Lidl Loses Legal Action Over Copycat Rabbits 

It’s like Watership Down, but with chocolates bunnies rather than cartoon ones. The highest Swiss court has ruled has ordered the German discount retailer Lidl to “destroy” its range of gold wrapped rabbits, ruling it has infringed Lindt’s copyright. The federal court said the two rabbits, both wrapped in foil with a ribbon round their neck, were likely to be confused, and destroying the stock was ‘proportionate’ – particularly as the retailer could melt down the chocolate and reuse it other products. Watch out for premium choccie hares at a supermarket near you soon.

Mortgage Deals Disappear…

Short-term fixed-rate deals where hard to come by this week, with banks and building societies withdrawing almost 1,000 different products on Tuesday amid concerns about emergency interest rate rises in the wake of the mini-Budget. This is more than twice the number of deals pulled at the start of the Covid pandemic when the UK economy effectively shut down overnight. This mortgage ‘credit crunch’ has left those in the process of moving house or remortgaging in limbo. A small number of products started to reappear towards the end of the week, but rates had increased sharply. Mortgage deals that were priced at 1% a year ago are now charging 5.5% — with some first-time buyers looking at 6%-plus. More pain is expected to come with speculation that the Bank of England could introduce an emergency interest rate rise before its next scheduled meeting in November.

… As Pension Funds Almost Collapse

A financial crisis has many moving parts, we’ve seen this week. While the mortgage market was gumming up, there was a meltdown in the normally staid gilt markets, causing carnage for UK pension funds. These funds use longer-term gilts and gilt derivatives to ensure guaranteed payments are paid to pensioners. Most hold some cash reserves to manage movements in the price of gilts but didn’t have sufficient reserves to cope with the massive swings caused by the post-Budget sell-off. Many were forced to sell gilts to raise collateral to meet loss-making positions, driving prices down further into what some feared could be a ‘death spiral’.  At one point the market did not have any buyers of gilts, forcing the Bank of England to step in with a £65 billion emergency purchase to stop some of the UK’s biggest pension funds from actually going under. Bizarrely, this move came a week before a planned move to do the exact opposite as part of its quantitative easing wind down.

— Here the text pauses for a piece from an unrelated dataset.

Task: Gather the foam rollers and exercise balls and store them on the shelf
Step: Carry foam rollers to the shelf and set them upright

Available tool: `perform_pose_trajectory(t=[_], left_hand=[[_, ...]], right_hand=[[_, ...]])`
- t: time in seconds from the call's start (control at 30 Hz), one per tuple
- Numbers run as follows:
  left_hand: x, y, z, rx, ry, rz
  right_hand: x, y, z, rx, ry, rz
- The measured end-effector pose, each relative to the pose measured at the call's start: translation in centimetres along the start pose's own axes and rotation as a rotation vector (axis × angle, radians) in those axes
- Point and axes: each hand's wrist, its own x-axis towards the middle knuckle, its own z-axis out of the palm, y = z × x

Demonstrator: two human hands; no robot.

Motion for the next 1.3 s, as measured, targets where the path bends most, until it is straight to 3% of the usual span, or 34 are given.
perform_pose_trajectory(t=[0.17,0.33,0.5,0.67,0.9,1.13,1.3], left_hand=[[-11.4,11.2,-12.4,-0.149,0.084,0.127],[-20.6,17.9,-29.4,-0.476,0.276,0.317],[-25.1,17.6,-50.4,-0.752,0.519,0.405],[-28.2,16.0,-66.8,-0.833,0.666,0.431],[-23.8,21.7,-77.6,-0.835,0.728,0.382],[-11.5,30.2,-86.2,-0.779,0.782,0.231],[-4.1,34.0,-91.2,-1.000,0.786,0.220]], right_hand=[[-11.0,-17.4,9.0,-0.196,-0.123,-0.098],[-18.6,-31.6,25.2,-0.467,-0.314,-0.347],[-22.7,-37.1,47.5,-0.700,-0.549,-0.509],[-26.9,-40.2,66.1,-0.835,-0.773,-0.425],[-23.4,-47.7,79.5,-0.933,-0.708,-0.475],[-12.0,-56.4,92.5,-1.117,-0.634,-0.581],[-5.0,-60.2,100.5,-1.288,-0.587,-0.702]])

Did Hedge Fund Managers Like the Budget?

The cap on bankers’ bonuses might have been lifted, but not all hedge fund managers are pleased. Ray Dallio, billionaire founder of the American fund Bridgewater Associated, said the chancellor’s actions, which caused sterling to plummet against the dollar, “suggest incompetence”, and the UK is acting like an emerging country in their attempts to stimulate growth. However, this hasn’t stopped other managers making significant profits from shorting the falling pound. We're not naming them because they get too much publicity as it is.

ITV Not Amused by Domino’s Jibe

The TV station is clearly feeling touchy about criticism of two of its biggest stars, Philip Schofield and Holly Willoughby, for being perceived to jump the Capital Q-Queue to see the Queen lying in state. ITV boss Dame Carolyn McCall personally complained to Domino’s about its tweet, (“Apologies to anyone waiting on their pizza, we’ve just received an order from Holly and Phil #ThisMorning”), saying the pizza chain – a prominent ITV advertiser – had given little thought to the impact of these tweets or how quickly they went viral.  But Domino’s isn’t the only corporate account capitalising on the This Morning’s misfortunes. The London Dungeon used the two to launch a new pass for people, in their words who are ‘too good for queueing’. Hopefully they are braced for a dressing down from ITV bosses.

Premium Bonds Giveaway

Some good news amid the economic fallout. NS&I has increased the number of monthly £100,000 and £50,000 prizes in its monthly Premium Bonds draw. This means the odds of winning a prize just got that bit better – although they are still relatively small. The chance of any £1 premium bond winning a prize is now one in 24,000 — up from one in 24,500. NS&I says that with ‘average luck’ bondholders can expect a return of 2.2%, which is higher than the average interest paid on a high interest savings account, according to Moneyfacts. Sadly, even if you scoop the £1 million jackpot, it will buy far less that it did a few months ago, thanks to rampant inflation and the falling pound.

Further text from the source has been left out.